Throughout the story, Ripley has repeated speculative visions of her daughter Amanda being torn apart by an alien birth. Amanda imparts to her mother messages of estrangement and guilt, since Ripley left when she was a child and (spoiler alert: if you never saw the director’s cut of Aliens, and if you haven’t and you’re even remotely interested in this book, honestly, shame on you) ends up not making it back to Earth until after her daughter had died of old age. These troubling dreams and visions serve to make Ripley’s sanity slowly unravel over the course of the story and drives her to make some risky pivotal decisions along the way, but I couldn’t help but wish that at least some of these episodes were memories rather than glimpses of an imagined future, something about the mother-daughter interactions they had while Ripley was still on Earth with Amanda, something to develop the character rather than simply justify the easy-out employed near the end of the book.
Most of the characters are fairly one-dimensional or are wiped out as soon as we’ve established their backstory. It can be hard to tell people apart when not identified by name. I only remember one time that we’re told that Kasyanov has a distinct Russian accent. It might have been better to see some of that in a dialect expressed on the page when she speaks. In other places, there seem to be attempts to link the characters here to counterparts from Aliens.
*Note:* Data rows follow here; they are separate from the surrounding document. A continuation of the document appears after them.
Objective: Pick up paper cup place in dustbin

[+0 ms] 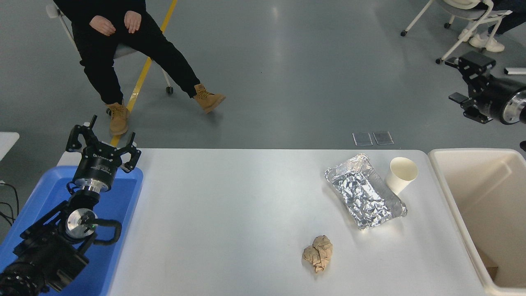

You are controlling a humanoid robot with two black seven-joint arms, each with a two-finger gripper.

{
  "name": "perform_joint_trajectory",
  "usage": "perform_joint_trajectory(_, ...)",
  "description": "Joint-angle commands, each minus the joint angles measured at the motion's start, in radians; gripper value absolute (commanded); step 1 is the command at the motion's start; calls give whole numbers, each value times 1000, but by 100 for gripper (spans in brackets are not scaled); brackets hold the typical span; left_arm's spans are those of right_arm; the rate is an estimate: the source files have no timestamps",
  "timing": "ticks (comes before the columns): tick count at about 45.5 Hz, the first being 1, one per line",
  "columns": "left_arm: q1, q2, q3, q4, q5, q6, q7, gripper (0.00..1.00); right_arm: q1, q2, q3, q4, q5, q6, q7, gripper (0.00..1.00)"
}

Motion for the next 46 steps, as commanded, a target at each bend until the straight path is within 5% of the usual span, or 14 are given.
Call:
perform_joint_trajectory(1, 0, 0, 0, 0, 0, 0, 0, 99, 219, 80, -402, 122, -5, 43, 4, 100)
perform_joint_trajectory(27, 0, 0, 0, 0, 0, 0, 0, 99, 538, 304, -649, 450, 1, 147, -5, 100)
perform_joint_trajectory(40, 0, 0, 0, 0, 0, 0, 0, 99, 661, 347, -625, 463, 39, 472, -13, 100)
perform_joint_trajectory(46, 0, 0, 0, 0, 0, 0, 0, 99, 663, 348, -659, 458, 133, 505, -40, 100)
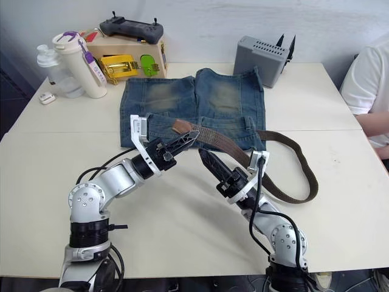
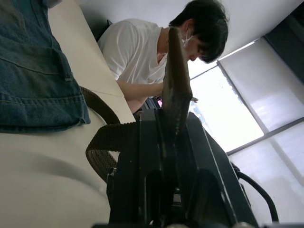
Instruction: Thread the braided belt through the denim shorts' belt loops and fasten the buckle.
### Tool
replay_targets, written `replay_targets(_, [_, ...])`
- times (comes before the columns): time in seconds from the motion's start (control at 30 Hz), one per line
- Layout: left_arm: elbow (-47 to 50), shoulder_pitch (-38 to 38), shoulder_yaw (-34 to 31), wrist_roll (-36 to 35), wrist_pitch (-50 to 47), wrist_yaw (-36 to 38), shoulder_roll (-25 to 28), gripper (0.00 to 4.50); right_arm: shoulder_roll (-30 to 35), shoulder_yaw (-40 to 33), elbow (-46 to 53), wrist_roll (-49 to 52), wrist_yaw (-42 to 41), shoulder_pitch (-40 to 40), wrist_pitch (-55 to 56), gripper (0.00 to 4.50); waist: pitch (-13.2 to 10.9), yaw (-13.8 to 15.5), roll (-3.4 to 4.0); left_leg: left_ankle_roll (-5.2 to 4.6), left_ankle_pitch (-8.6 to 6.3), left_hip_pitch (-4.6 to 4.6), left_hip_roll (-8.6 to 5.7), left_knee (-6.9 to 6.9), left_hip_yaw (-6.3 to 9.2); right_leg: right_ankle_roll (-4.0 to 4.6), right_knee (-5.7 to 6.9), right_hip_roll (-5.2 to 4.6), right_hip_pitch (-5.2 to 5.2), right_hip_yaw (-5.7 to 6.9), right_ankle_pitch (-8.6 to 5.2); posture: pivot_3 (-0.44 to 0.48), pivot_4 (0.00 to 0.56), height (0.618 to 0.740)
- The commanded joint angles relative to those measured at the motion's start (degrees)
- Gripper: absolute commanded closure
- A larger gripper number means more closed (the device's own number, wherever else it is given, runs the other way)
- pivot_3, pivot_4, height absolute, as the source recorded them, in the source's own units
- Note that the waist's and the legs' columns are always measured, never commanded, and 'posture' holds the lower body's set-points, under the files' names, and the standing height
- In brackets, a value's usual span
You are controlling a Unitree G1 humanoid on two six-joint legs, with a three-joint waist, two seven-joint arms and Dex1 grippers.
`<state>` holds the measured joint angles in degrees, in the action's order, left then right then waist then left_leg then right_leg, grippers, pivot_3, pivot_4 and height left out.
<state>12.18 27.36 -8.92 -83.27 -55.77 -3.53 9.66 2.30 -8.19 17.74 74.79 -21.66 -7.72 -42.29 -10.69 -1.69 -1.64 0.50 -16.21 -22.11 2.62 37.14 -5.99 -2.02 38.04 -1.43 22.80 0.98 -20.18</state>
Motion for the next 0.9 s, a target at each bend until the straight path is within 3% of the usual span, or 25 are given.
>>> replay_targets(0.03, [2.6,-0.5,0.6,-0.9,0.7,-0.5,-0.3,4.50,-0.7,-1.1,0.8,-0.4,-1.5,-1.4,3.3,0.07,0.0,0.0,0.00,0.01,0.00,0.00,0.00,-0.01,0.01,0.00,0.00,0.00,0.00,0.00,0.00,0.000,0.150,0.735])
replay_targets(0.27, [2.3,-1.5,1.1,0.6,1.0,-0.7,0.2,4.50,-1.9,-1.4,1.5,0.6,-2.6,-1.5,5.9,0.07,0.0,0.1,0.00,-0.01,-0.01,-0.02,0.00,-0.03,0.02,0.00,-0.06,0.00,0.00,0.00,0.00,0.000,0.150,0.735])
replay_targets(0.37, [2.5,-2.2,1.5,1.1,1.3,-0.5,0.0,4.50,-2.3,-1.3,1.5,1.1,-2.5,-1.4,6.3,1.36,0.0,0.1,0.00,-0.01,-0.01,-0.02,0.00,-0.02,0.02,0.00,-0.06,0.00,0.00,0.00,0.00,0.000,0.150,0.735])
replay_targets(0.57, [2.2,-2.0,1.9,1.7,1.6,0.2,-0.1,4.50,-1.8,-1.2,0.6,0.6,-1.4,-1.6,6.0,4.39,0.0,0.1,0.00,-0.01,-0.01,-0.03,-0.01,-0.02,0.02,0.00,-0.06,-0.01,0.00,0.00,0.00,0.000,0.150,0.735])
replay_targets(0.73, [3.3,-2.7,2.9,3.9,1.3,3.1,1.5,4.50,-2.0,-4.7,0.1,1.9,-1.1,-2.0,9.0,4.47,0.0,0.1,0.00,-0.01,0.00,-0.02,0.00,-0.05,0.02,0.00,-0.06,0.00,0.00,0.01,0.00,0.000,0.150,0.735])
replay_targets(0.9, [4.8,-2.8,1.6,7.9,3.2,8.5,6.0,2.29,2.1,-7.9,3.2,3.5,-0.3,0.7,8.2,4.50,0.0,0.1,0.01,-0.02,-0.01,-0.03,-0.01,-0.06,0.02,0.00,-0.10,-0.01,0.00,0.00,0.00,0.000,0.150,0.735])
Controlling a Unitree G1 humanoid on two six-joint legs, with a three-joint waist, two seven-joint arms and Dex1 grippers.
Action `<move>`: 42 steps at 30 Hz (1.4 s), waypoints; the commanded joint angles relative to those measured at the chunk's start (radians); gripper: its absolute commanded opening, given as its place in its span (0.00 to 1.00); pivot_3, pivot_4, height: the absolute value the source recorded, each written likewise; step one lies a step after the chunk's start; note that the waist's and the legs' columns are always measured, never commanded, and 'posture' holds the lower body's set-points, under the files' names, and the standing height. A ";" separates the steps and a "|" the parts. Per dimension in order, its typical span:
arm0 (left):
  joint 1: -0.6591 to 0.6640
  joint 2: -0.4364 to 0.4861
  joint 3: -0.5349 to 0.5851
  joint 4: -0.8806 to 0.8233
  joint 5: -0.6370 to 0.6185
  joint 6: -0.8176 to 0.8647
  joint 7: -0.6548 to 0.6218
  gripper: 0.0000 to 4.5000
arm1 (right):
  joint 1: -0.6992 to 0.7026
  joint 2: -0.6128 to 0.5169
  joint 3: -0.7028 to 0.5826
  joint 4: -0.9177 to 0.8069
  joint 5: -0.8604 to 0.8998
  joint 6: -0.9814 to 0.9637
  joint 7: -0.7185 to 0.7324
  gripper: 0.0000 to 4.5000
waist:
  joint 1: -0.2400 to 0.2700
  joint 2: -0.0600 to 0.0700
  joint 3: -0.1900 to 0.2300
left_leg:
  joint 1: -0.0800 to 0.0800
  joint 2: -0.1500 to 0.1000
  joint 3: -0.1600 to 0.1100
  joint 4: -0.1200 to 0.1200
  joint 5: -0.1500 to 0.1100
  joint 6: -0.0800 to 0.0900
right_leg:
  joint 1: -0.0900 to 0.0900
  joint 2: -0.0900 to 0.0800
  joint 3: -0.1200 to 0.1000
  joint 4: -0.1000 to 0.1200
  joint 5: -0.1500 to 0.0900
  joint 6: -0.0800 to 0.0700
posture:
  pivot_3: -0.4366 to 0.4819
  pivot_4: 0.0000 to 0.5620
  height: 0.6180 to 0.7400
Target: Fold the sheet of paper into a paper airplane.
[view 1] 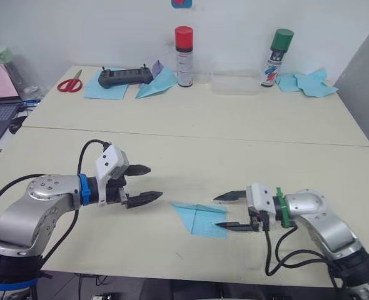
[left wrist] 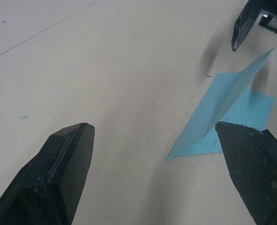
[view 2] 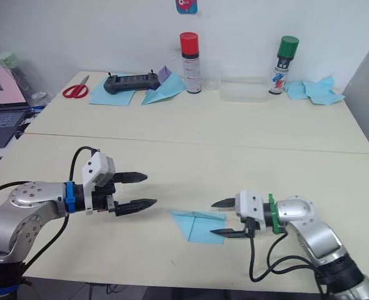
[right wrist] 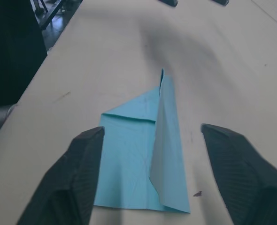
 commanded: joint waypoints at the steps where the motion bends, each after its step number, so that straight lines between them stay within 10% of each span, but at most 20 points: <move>1: -0.048 -0.029 -0.028 0.012 0.019 -0.035 0.019 1.00 | -0.096 0.062 -0.049 -0.053 0.114 0.152 -0.089 0.77 | -0.002 0.000 0.000 | 0.000 0.000 0.000 0.000 0.000 0.000 | 0.000 0.000 0.000 0.000 0.000 0.000 | 0.48 0.27 1.00; 5: -0.089 -0.053 -0.058 0.032 0.034 -0.044 0.025 1.00 | -0.165 0.119 0.004 0.009 0.077 0.250 -0.153 0.65 | -0.006 0.000 0.000 | 0.001 0.000 0.000 0.000 0.000 0.000 | 0.000 0.000 0.001 0.000 0.001 0.001 | 0.48 0.27 1.00; 13: -0.125 -0.084 -0.087 0.056 0.066 -0.052 0.042 1.00 | -0.142 0.084 0.145 0.002 -0.023 0.311 -0.140 0.01 | -0.002 0.000 0.000 | -0.001 0.000 0.000 -0.001 0.000 0.000 | -0.001 0.000 0.000 -0.001 0.001 -0.001 | 0.48 0.27 1.00; 20: -0.068 -0.094 -0.145 -0.008 0.076 -0.072 0.021 1.00 | -0.107 0.061 0.217 0.035 -0.065 0.323 -0.116 0.01 | -0.006 0.000 0.000 | -0.001 0.000 0.001 -0.001 0.000 0.000 | -0.001 0.000 0.001 -0.001 0.001 0.000 | 0.48 0.27 1.00; 35: -0.092 -0.180 -0.318 0.078 0.180 -0.177 -0.001 0.03 | -0.113 0.065 0.249 0.141 -0.220 0.078 -0.066 0.00 | -0.006 0.000 0.000 | 0.000 0.000 0.000 0.000 0.000 0.000 | 0.000 0.000 0.001 -0.001 0.001 0.001 | 0.48 0.27 1.00; 42: -0.105 -0.189 -0.413 0.172 0.268 -0.234 -0.045 0.00 | -0.112 0.072 0.210 0.128 -0.207 0.050 -0.054 0.00 | -0.006 0.000 0.000 | 0.000 0.000 0.001 0.000 0.000 0.000 | 0.000 0.000 0.001 -0.001 0.001 0.001 | 0.48 0.27 1.00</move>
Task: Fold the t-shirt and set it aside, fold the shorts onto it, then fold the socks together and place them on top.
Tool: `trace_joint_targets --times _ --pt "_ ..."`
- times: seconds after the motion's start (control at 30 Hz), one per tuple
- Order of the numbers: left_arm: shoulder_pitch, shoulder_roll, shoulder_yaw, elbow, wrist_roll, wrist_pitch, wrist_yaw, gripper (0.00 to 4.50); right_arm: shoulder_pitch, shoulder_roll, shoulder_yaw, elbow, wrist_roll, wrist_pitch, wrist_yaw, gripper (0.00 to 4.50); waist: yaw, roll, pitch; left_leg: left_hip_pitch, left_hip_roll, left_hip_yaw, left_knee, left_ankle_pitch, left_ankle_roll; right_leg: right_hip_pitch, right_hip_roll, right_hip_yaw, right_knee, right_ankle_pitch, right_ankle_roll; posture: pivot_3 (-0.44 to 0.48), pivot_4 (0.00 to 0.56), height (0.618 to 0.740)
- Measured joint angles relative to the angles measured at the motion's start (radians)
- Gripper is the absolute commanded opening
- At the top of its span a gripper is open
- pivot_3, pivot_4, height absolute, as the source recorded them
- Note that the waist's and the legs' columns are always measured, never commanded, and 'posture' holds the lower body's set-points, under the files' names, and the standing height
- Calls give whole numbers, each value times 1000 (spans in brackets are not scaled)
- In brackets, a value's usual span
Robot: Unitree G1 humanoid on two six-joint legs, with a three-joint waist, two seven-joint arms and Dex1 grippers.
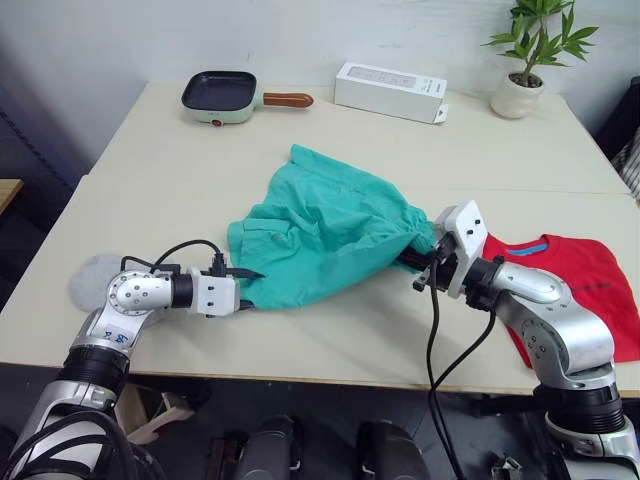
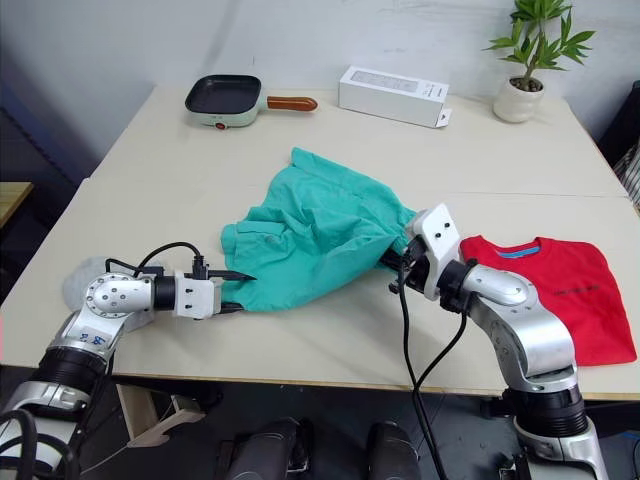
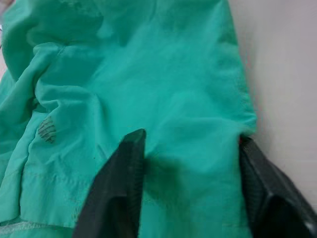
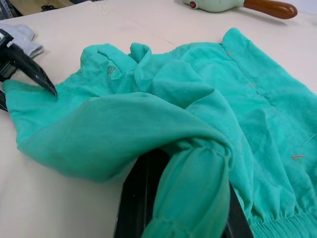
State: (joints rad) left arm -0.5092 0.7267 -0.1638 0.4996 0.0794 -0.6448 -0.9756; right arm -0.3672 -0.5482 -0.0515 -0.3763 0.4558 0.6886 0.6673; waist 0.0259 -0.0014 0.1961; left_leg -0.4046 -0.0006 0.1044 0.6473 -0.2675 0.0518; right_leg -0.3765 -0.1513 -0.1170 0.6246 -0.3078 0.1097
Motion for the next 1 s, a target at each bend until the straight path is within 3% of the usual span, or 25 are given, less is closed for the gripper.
trace_joint_targets --times 0.17,0.4,0.63,1.0 --pt "-29 2 -24 44 21 27 15 22 1 -32 -2 -6 19 6 23 0 -3 4 -3 0 1 1 0 0 0 0 1 0 1 0 0 0 150 740" --pt "16 21 12 2 -56 207 -22 22 91 -101 -12 14 -22 -156 125 0 -11 8 -9 1 3 2 -1 0 -1 -1 3 -1 1 0 -1 0 150 740" --pt "225 213 69 -306 -294 497 -292 22 198 -149 24 95 -125 -471 272 0 -56 6 -8 0 9 5 -4 0 -6 -3 8 -2 1 -3 -4 0 150 740" --pt "569 525 288 -742 -573 971 -455 22 319 -192 122 218 -283 -1007 433 0 -51 -5 5 0 12 5 -1 -5 -13 -2 9 0 -5 -3 -5 0 150 740"
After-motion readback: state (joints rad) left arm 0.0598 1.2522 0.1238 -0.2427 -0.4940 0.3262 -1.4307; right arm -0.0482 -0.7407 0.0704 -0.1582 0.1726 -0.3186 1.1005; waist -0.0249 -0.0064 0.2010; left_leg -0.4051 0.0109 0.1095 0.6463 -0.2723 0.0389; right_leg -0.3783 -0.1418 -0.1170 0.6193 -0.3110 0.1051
One of them parrots Hudson’s iconic “It’s game over!” line, and Hoop demonstrating the spray gun seems quite a bit like Hicks showing off that marine pulse rifle to Ripley, including her “Show me everything, I can handle myself” response. I recall about five or six of these obvious homages.
Having read over a dozen other novels in the Alien and Predator universes, many others took more risks than Out of the Shadows did. One saw humans locating and invading the alien homeworld and fighting giant mature alien monstrosities that were hundreds of years old. Another talks of a drug distilled from alien blood that’s created a corporate empire and a high demand for the alien raw materials. With some of the bolder storylines, yet another tale of blue-collar space cowboy miners reverse engineering tools to build weapons that may or may not be effective against a violent extraterrestrial felt a bit too well worn. Little to nothing is done to tie this story to Prometheus, and the ancient dog-like alien civilization found in the middle of this story serves only to muddle the decision of whether or not to nuke the hive before heading back up into orbit.
Despite minor quibbles, Out of the Shadows is an enjoyable enough read. Despite some slow sections in the first half, it becomes hard to put down by the third act. As officially sanctioned canon, it’s not a clone or emulation of familiar story and characters. This offers at least one new character to build off of in upcoming novels due out later in 2014 from different authors. What they ultimately do with the survivors remains to be seen, but regardless, for better or worse, as proper canon, you know Ripley’s still going to be standing when the dust settles and the acidic alien blood stops bubbling.